La combinación entre estos bombarderos y los misiles Kh-101 constituye una herramienta de proyección estratégica que Moscú utiliza tanto como elemento operativo como instrumento de disuasión política.
Las imágenes oficiales difundidas durante este tipo de misiones suelen formar parte también de la estrategia de comunicación del Kremlin, que busca mostrar la capacidad operativa de sus fuerzas armadas.
Un contexto marcado por la tensión entre Rusia y la OTAN
La misión se produce en un momento de elevada tensión entre Rusia y los países occidentales.
Desde el inicio de la guerra de Ucrania, la actividad militar en el norte de Europa ha aumentado de forma significativa.
Las patrullas aéreas, los ejercicios navales y las operaciones de vigilancia se han convertido en una constante tanto por parte de Rusia como de la OTAN.
Aunque la mayoría de estos encuentros transcurren sin incidentes, los expertos consideran que el incremento del número de aeronaves militares operando en espacios próximos aumenta el riesgo de errores de cálculo o accidentes.
Por este motivo, los procedimientos internacionales de identificación y seguimiento resultan esenciales para mantener la estabilidad y evitar una escalada involuntaria.

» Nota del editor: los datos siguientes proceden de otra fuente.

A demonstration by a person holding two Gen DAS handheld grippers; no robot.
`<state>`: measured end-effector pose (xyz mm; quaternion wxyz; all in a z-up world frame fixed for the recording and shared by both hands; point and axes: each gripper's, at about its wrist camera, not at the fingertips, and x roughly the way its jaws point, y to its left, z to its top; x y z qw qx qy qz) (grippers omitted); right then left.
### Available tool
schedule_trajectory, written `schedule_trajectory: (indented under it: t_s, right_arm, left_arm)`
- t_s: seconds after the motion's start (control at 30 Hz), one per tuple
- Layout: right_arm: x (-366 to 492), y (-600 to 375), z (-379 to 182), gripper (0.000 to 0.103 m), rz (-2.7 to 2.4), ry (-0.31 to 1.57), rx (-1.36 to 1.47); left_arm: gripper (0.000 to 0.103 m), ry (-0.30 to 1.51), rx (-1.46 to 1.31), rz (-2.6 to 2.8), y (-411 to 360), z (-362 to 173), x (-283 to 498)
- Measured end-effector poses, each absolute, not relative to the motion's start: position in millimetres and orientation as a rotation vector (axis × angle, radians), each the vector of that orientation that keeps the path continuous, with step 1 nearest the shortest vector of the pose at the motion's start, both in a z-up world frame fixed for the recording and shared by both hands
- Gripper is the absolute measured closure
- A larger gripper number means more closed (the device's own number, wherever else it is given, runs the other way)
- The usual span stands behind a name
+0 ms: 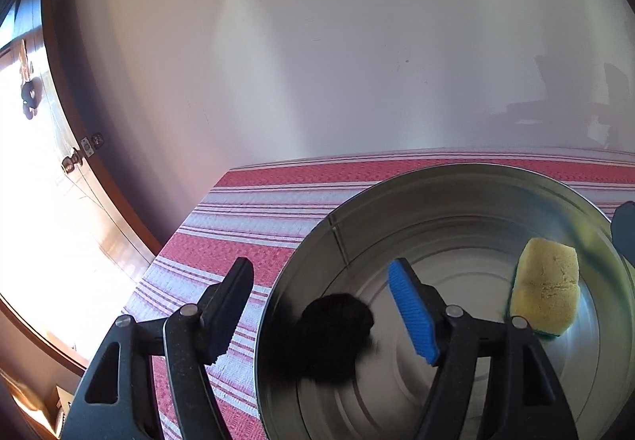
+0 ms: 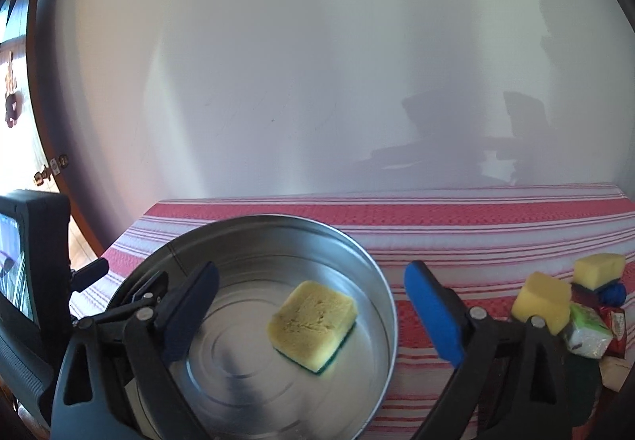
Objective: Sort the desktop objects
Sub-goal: 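Carry the ball and sponge over the silver tin and open both grippers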
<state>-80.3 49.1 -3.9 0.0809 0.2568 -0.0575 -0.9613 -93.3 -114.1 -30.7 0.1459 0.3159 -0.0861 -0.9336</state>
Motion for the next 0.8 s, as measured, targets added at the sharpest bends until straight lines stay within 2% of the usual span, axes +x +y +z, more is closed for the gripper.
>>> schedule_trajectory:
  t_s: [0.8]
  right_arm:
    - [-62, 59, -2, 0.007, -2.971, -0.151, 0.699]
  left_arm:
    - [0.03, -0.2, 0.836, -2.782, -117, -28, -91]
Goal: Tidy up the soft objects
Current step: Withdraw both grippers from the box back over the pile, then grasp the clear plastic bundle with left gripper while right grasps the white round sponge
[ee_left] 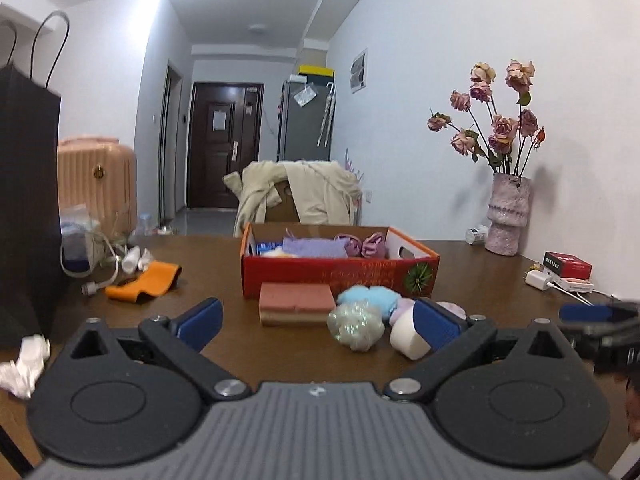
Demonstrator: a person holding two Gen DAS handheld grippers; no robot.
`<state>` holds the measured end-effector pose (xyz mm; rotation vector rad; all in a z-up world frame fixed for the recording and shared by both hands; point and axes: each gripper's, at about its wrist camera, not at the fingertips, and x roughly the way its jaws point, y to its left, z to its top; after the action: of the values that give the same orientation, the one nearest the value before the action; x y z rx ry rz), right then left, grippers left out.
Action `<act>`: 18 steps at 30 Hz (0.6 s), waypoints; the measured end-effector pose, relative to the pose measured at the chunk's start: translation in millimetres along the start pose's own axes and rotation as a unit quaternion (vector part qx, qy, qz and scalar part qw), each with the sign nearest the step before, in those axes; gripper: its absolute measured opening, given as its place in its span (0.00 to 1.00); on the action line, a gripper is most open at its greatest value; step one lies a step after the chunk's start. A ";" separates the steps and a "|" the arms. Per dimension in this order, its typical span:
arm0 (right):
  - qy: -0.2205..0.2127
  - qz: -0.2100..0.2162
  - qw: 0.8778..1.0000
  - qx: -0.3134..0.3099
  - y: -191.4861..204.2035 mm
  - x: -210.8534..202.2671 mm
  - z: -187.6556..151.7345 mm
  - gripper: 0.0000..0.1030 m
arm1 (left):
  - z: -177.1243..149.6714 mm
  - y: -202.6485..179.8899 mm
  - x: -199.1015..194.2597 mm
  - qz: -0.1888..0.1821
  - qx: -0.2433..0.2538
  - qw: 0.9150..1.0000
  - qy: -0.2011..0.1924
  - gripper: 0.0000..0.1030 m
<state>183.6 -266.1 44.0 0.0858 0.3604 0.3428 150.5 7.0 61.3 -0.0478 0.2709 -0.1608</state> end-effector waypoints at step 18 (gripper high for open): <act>0.056 0.007 0.997 0.055 -23.8 56.1 13.3 0.63 | 4.0 -18.1 118.6 -0.018 -0.053 0.995 0.087 0.98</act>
<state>245.3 -269.5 34.5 0.1769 0.4908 0.3434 261.7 -30.3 35.2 -0.1451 0.4536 -0.1871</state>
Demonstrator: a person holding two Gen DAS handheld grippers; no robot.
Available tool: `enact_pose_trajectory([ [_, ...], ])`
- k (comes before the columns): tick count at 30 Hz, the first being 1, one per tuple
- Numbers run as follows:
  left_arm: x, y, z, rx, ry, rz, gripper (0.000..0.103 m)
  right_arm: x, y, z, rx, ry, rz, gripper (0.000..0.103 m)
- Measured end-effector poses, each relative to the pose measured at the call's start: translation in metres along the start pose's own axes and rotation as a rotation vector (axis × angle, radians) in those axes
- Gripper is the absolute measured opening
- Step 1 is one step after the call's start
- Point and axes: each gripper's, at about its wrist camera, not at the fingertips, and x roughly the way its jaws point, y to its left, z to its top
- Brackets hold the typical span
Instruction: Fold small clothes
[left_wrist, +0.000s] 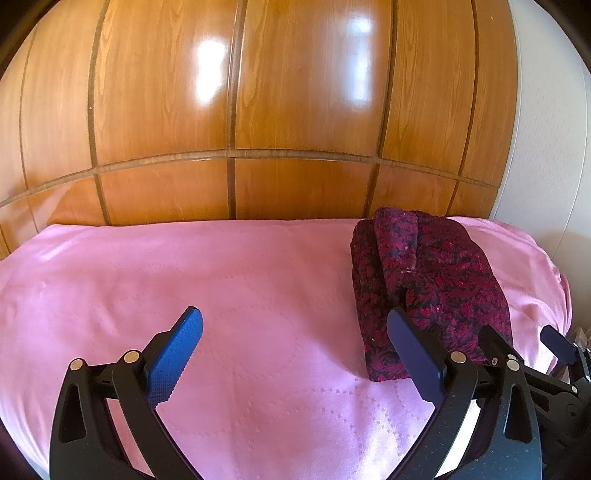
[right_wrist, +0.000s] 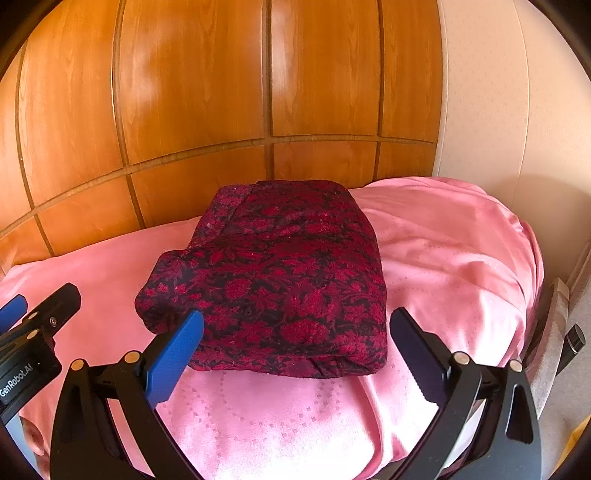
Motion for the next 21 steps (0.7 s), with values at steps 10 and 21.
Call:
enact_pose_trajectory([
  [10,-0.0028,0.0003,0.0008,-0.002,-0.006,0.000,0.099,0.0020,0.0009,0.0002,-0.004,0.006,0.009,0.101],
  [21,-0.0022,-0.0007,-0.0004,0.000,0.001,-0.002,0.099,0.0060,0.0006,-0.0004,-0.001,0.021,0.017,0.101],
])
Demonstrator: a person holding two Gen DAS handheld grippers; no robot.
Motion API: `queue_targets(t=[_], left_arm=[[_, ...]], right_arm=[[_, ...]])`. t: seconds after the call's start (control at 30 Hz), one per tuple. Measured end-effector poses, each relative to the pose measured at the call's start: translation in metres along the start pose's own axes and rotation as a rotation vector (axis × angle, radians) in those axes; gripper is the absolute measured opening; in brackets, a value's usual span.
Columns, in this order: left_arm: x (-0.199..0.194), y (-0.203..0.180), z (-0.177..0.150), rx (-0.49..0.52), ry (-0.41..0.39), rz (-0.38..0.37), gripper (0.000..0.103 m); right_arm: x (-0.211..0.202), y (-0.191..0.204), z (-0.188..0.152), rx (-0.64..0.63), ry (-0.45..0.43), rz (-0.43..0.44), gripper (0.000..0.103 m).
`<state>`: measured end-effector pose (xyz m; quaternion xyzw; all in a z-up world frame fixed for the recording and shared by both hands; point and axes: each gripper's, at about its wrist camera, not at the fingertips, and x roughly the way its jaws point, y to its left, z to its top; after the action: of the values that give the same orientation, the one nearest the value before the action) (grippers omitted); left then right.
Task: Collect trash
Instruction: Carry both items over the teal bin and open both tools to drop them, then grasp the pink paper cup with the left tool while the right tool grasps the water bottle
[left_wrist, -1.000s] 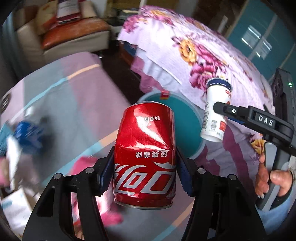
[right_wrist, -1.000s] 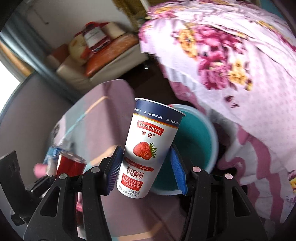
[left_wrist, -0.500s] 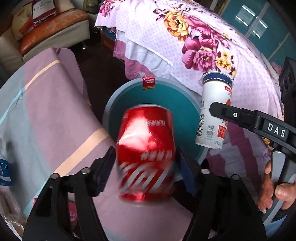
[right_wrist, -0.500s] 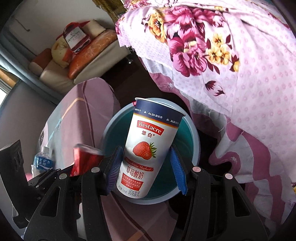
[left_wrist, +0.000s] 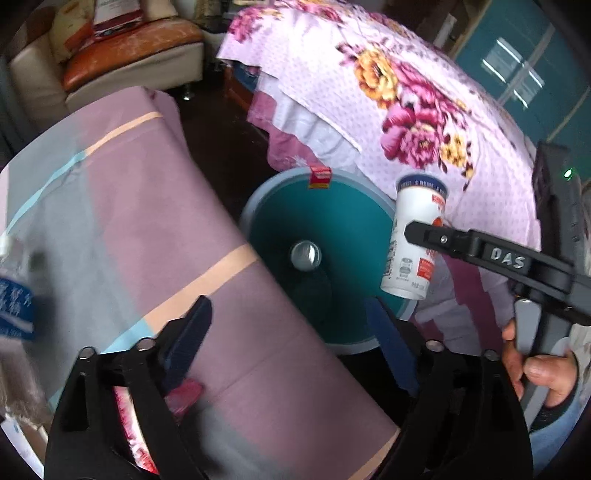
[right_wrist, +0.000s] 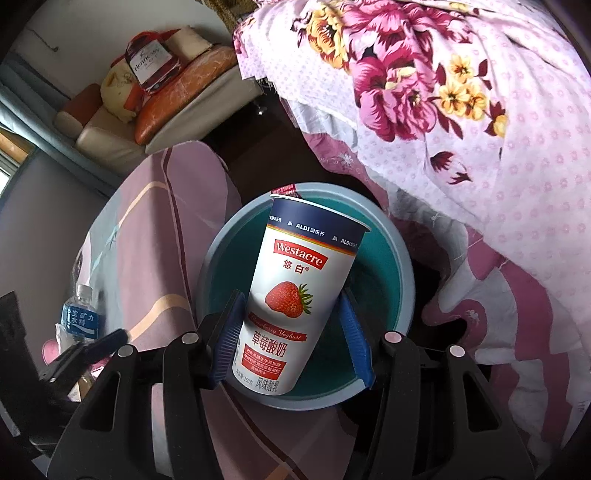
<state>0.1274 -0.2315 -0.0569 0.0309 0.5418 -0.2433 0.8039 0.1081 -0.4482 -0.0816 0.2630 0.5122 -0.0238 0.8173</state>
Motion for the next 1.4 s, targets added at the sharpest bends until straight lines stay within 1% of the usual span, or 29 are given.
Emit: queue_targets(t=[0.2, 0.37, 0.4, 0.47, 0.53, 0.83, 1.0, 1.1, 1.2, 1.33, 1.4], left_arm=[[-0.025, 0.024, -0.011, -0.073, -0.039, -0.006, 0.090], [-0.039, 0.042, -0.023, -0.113, -0.052, -0.002, 0.090], [-0.043, 0.045, -0.026, -0.117, -0.055, 0.000, 0.090], [-0.049, 0.050, -0.030, -0.125, -0.061, 0.004, 0.090], [-0.056, 0.055, -0.035, -0.136, -0.071, 0.007, 0.090], [-0.091, 0.088, -0.060, -0.206, -0.119, 0.027, 0.090], [-0.114, 0.115, -0.079, -0.261, -0.151, 0.056, 0.090], [-0.131, 0.139, -0.094, -0.316, -0.182, 0.070, 0.090], [-0.148, 0.163, -0.108, -0.368, -0.211, 0.095, 0.090], [-0.169, 0.198, -0.128, -0.427, -0.236, 0.147, 0.090], [-0.177, 0.212, -0.137, -0.454, -0.247, 0.157, 0.090]], right_arm=[[0.009, 0.010, -0.005, -0.009, 0.038, -0.005, 0.051], [0.011, 0.021, -0.009, -0.032, 0.061, -0.008, 0.052], [0.011, 0.025, -0.010, -0.038, 0.071, -0.006, 0.053], [0.010, 0.030, -0.013, -0.044, 0.076, -0.002, 0.061], [0.007, 0.037, -0.015, -0.056, 0.075, -0.005, 0.064], [-0.008, 0.077, -0.025, -0.122, 0.069, 0.012, 0.065], [-0.012, 0.117, -0.032, -0.198, 0.073, 0.036, 0.064], [-0.009, 0.153, -0.037, -0.259, 0.090, 0.068, 0.064], [-0.003, 0.186, -0.041, -0.320, 0.106, 0.091, 0.064], [0.009, 0.226, -0.048, -0.390, 0.139, 0.117, 0.064], [0.017, 0.247, -0.052, -0.416, 0.158, 0.125, 0.064]])
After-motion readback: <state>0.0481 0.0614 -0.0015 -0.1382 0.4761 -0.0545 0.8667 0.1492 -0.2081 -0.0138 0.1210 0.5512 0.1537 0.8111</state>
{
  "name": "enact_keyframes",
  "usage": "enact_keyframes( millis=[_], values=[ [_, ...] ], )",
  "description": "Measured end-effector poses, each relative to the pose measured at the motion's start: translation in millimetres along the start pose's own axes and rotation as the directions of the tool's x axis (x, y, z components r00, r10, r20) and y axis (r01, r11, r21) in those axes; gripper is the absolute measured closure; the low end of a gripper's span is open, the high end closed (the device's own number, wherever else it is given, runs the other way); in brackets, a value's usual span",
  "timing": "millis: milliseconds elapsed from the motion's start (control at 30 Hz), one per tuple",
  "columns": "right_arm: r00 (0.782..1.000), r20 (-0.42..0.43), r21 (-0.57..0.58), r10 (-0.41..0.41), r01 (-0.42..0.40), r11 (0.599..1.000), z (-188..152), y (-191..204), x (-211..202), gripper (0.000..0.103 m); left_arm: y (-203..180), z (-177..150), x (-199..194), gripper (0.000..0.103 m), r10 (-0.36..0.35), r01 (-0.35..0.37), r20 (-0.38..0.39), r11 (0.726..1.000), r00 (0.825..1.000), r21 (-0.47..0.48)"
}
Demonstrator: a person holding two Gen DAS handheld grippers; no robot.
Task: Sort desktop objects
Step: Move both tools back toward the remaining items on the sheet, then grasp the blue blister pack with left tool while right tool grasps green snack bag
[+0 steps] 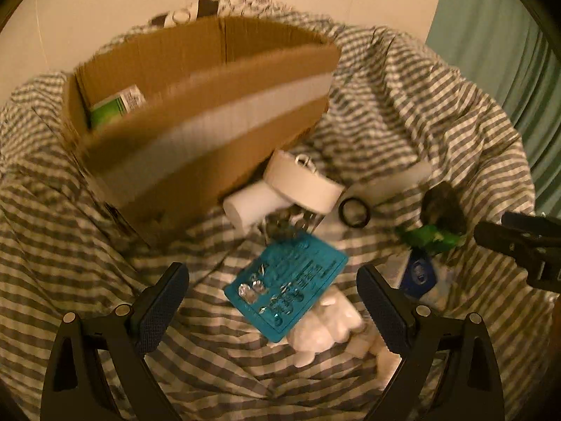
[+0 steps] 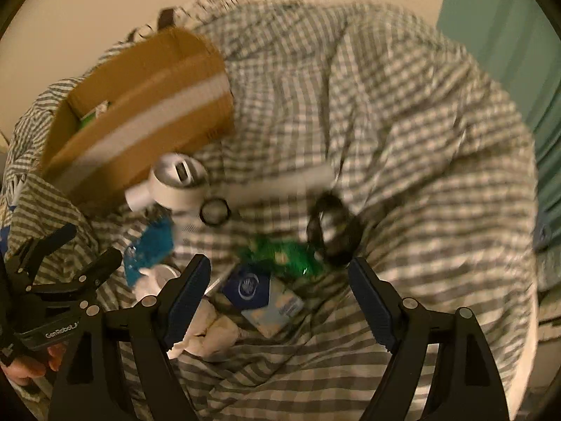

Una demostración de fuerza sin vulnerar el espacio aéreo aliado
El vuelo de los Tu-95MS no supuso una violación del espacio aéreo de ningún Estado miembro de la OTAN, pero sí representó una nueva demostración de las capacidades estratégicas de Rusia.
La rápida respuesta de Noruega mediante el despliegue de sus F-35 refleja el elevado nivel de vigilancia que mantiene la Alianza Atlántica sobre cualquier movimiento militar en el flanco norte.
Este tipo de patrullas seguirán formando parte del escenario geopolítico mientras persista la rivalidad entre Moscú y Occidente.
La combinación de bombarderos estratégicos, cazas de quinta generación y sistemas de vigilancia avanzados convierte al Ártico y al Atlántico Norte en uno de los espacios donde con mayor claridad se manifiesta la competencia militar entre las grandes potencias.